The film was originally a pilot for a TV series. How did you feel when ABC rejected it?
Not depressed. A setback can be an opportunity. What's most disturbing is to have a project that is stopped before it's finished. When I was working on "Eraserhead", there were times when I never knew if it was going to get finished. I even wanted to build a small Henry Spencer and stop-motion him through small cardboard sets to finish it. Fortunately I didn't have to do that. When I got the opportunity to make "Mulholland Drive" into a feature, it was beautiful.
What do you like about the city of LA so much?

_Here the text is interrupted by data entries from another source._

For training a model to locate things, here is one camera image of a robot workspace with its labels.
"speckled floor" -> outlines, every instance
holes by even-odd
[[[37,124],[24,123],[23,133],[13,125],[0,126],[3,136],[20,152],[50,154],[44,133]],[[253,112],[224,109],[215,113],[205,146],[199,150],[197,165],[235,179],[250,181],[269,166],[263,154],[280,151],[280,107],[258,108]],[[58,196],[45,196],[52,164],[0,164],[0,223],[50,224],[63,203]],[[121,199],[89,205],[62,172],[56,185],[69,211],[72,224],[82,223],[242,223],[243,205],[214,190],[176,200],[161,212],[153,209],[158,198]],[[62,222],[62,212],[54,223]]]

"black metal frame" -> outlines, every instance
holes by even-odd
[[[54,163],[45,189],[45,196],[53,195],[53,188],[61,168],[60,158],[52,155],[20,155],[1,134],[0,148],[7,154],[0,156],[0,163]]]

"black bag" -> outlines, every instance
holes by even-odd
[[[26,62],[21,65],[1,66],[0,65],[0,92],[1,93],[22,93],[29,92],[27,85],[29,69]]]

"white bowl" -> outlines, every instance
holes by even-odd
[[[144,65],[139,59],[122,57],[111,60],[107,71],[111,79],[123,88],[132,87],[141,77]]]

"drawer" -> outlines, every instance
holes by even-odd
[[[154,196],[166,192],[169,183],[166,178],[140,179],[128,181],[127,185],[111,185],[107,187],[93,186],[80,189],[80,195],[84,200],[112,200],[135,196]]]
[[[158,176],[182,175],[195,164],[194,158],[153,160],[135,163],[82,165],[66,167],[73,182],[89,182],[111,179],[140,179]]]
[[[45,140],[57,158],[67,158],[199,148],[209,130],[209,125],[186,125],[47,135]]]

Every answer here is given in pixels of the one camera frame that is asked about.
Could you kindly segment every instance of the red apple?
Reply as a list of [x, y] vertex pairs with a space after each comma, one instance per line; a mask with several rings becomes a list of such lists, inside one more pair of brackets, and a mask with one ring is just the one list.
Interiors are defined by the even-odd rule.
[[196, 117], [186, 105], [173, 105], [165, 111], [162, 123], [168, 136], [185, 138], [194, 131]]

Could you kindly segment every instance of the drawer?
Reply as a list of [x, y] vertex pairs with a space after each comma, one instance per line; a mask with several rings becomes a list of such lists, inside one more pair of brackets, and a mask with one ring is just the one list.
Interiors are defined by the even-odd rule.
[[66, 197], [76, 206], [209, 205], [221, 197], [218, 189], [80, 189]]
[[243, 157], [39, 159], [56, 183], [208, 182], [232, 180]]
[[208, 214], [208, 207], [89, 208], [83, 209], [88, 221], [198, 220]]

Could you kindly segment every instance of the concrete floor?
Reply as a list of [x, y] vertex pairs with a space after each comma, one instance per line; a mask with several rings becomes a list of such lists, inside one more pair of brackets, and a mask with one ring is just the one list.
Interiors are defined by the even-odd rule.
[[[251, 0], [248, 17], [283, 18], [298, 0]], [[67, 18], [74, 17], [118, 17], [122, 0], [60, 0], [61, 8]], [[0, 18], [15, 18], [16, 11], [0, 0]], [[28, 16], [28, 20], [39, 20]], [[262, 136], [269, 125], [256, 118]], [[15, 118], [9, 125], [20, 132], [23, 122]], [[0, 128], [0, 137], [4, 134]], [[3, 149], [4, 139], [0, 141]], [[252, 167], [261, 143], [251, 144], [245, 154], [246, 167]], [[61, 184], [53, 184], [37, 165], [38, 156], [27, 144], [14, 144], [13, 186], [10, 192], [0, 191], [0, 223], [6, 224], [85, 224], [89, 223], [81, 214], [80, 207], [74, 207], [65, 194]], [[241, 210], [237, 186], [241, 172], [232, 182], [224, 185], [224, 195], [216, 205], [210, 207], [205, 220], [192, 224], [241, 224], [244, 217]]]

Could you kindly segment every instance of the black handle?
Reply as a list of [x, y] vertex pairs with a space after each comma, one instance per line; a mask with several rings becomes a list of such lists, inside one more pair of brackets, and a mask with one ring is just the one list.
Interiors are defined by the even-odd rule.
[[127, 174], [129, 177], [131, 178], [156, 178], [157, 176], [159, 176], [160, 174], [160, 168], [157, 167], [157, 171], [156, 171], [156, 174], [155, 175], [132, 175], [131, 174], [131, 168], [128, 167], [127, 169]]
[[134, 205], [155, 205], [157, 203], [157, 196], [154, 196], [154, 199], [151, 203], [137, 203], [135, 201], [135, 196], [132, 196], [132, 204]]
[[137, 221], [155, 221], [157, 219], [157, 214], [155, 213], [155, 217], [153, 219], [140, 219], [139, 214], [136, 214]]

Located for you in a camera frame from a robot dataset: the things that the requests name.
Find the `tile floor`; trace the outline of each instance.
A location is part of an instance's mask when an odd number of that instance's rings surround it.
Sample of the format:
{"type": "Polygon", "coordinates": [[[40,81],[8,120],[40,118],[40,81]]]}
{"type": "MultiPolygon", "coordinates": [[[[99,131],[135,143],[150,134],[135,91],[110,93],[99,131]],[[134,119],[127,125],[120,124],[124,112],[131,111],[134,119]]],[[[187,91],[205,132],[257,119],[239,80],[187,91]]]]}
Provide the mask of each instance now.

I love LA for the light and the feeling of creative freedom. There's smog, but it's not a stifling atmosphere. There are plenty of problems, but it must have to do with the light. It's not always a euphoric feeling, but a feeling that anything goes. The city is crazy and always changing.
Why do audiences lap up stories about lost innocence?

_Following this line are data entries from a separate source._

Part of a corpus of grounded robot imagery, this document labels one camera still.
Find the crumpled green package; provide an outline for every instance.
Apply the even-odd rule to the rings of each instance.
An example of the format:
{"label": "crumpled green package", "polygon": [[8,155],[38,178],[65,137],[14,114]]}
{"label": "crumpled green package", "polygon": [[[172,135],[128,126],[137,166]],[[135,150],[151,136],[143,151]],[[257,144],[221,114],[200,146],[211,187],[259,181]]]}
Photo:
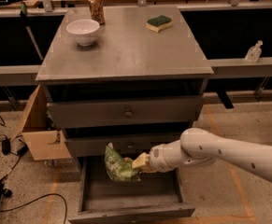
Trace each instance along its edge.
{"label": "crumpled green package", "polygon": [[140,170],[133,169],[133,161],[124,159],[112,145],[106,146],[105,163],[109,178],[115,182],[140,181]]}

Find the gray countertop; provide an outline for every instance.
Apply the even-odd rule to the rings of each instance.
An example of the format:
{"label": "gray countertop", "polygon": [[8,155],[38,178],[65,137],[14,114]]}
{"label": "gray countertop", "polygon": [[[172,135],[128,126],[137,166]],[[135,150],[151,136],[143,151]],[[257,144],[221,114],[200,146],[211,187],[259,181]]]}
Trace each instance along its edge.
{"label": "gray countertop", "polygon": [[[108,80],[208,77],[212,69],[176,7],[105,7],[106,24],[89,47],[78,45],[68,23],[89,19],[87,7],[69,9],[54,37],[36,80],[76,83]],[[146,28],[165,15],[172,27],[159,34]]]}

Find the sponge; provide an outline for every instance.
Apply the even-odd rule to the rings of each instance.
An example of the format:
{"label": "sponge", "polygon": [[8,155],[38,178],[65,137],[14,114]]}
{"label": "sponge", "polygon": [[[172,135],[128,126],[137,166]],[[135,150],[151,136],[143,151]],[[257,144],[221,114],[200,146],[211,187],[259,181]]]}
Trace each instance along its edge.
{"label": "sponge", "polygon": [[157,18],[149,19],[146,27],[155,33],[159,33],[161,30],[172,26],[172,20],[164,15]]}

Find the drawer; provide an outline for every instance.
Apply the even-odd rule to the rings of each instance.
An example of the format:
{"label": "drawer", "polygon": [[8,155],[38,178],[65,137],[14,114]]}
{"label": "drawer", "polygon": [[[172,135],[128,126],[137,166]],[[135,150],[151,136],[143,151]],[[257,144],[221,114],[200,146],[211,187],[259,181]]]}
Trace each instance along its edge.
{"label": "drawer", "polygon": [[98,127],[197,120],[202,96],[48,103],[58,127]]}
{"label": "drawer", "polygon": [[190,217],[194,207],[184,201],[178,171],[143,174],[140,182],[111,181],[104,157],[84,158],[77,223],[140,223]]}
{"label": "drawer", "polygon": [[66,144],[72,157],[104,155],[106,145],[112,143],[121,154],[138,154],[149,151],[153,146],[180,139],[180,133],[134,134],[121,136],[84,137],[67,139]]}

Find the cardboard box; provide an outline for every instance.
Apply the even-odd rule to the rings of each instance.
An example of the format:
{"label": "cardboard box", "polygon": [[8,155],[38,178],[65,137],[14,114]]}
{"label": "cardboard box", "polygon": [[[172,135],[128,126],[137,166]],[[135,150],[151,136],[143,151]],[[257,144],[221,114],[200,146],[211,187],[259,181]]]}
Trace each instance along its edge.
{"label": "cardboard box", "polygon": [[62,131],[47,130],[47,99],[41,86],[31,94],[11,142],[22,133],[25,143],[36,161],[69,159],[70,153]]}

We enjoy seeing nice people tempted into some strange things that test them. This is the thing in stories - it has to grow out of a character and situations, and in a continuing story, not knowing where we're going is thrilling. Seeing and discovering the way is the thrilling part. That's why I liked the idea of TV, to go on a continuing who-knows-where story. I let the events talk to me and ideas come.
Where do you get your ideas from?
They're not my ideas. That's the weird thing. They come from some place else. I feel it more strongly all the time. I think they exist somewhere, and then come to us. So I'm shocked maybe by the ideas, but I see them as a gift.
"Mulholland Drive" opens in UK cinemas on Friday 4th January 2002.